7 See id. § 270.2a-7. Specifically, Rule 2a-7 restricts the securities eligible for purchase by a money market fund to those that have received certain high NRSRO ratings or which, if unrated, are of comparable quality to such highly rated securities. Other examples of Commission rules that rely on NRSRO ratings that are cited in the Proposing Release include: Regulation S-K (17 C.F.R. § 229.10) and Forms S-3, F-2 and F-3 (17 C.F.R. §§ 239.13, 239.32 and 239.33) under the Securities Act; Rule 101 (17 C.F.R. § 242.101) and Form 17-H (17 C.F.R. § 249.328T) under the Exchange Act; and Rules 10f-3 (17 C.F.R. § 270.10f-3) and 3a-7 (17 C.F.R. § 270.3a-7) under the Investment Company Act. These rules are premised on the availability of reliable ratings from multiple sources. If events occur that limit the availability of such ratings (e.g., a decrease in the number of NRSROs), these requirements would need to be promptly revisited.

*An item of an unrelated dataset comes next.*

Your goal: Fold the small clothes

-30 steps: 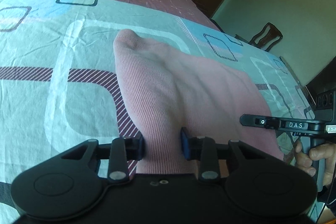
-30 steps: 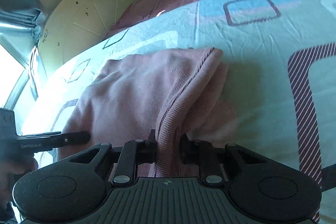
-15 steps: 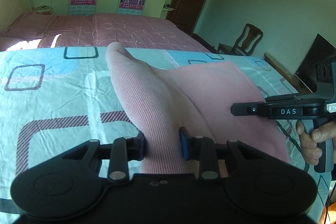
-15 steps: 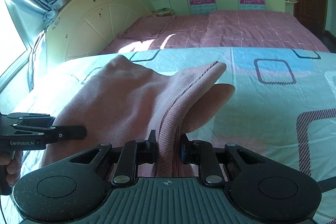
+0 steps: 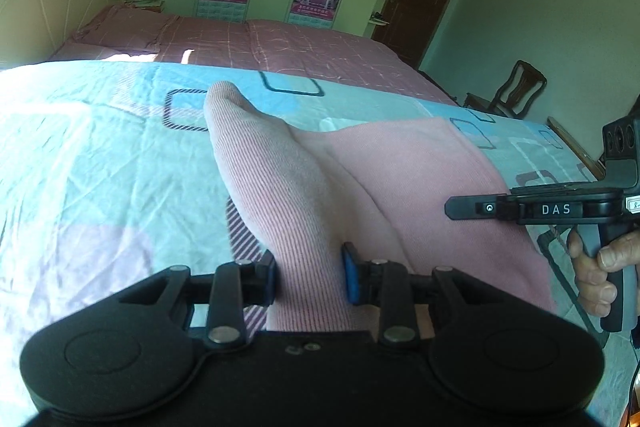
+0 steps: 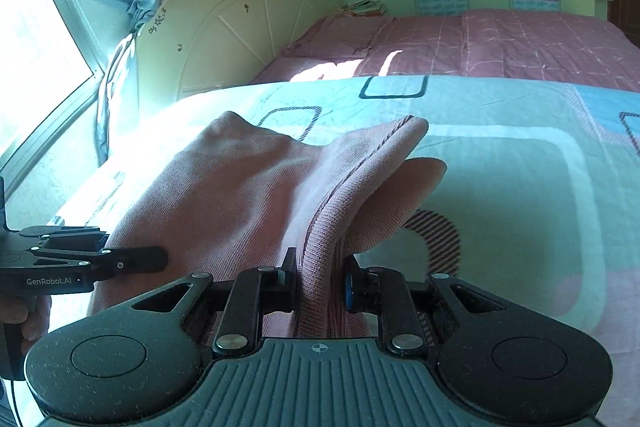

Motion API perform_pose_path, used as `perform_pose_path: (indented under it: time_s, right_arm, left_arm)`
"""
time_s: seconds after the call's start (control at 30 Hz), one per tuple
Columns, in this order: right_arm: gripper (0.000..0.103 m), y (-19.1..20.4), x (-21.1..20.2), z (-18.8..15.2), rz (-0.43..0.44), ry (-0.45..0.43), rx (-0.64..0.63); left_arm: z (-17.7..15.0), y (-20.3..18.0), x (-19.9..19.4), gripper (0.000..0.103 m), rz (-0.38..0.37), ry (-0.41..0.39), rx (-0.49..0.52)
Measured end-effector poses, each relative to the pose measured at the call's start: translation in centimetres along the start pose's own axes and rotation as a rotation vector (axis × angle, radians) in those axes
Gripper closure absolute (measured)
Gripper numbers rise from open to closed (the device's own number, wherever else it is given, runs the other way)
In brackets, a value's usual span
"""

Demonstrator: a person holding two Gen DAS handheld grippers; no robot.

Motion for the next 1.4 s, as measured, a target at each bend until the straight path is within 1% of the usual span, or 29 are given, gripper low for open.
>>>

8 In this regard, Rule 3a-7 under the Investment Company Act, which provides an exemption from the Act for certain issuers of asset-backed securities that have received an investment grade rating from an NRSRO, extends NRSROs beyond their traditional role of evaluating debt securities’ risk of default to determining what level of disclosure and other protections investors are entitled to receive.

9 "Ratings in Regulation: A Petition to the Gorillas," speech by Thomas J. McGuire, Executive Vice President and Director of Moody’s Corporate Department, before the U.S. Securities and Exchange Commission (April 28, 1995).

10 Letter from Mary L. Schapiro and Richard Roberts to Congressman John D. Dingell, dated August 12, 1992.

11 This result would significantly impact the supply of high quality money market instruments. The majority of municipal money market obligations involve some structural elements to achieve the liquidity, maturity or credit quality required by Rule 2a-7 under the Investment Company Act. For municipal money market mutual funds, therefore, structural issues are particularly important.

12 See 47 C.F.R. § 73.3584.

13 Proposing Release at 10.

14 The Commission has already made such a limited-purpose NRSRO designation with respect to Thomson BankWatch, which is recognized as an NRSRO only for the purposes of rating debt issued by banks, bank holding companies, non-bank banks, thrifts, broker-dealers, and broker-dealers’ parent companies. See Proposing Release at 7 note 10.

15 See, e.g., First Equity Corporation of Florida v. Standard & Poor’s Corporation, 869 F.2d 175 (2d Cir. 1989).

16 These concerns are exacerbated by the fact that in more than several instances, reliance on NRSRO credit ratings has been questionable at best and injurious at worst. For example, over the years, both S&P and Moody’s have been heavily criticized for failing to downgrade the ratings of various bonds, such as those issued by the City of New York that defaulted in April 1975, bonds issued by Washington Public Power Supply System that defaulted in 1983, and bonds issued by First Executive Life Insurance Company that defaulted in 1991. See Francis A. Bottini, Jr., An Examination of the Current Status of Rating Agencies and Proposals for Limited Oversight of Such Agencies, 30 San Diego L. Rev. 579, 583-594 (1993). More recently, NRSROs have been strongly criticized for failing to respond in a timely manner to the Asian crisis. See Steven Irvine, Caught with their pants down?, Euromoney, Jan. 1998, at 51-53.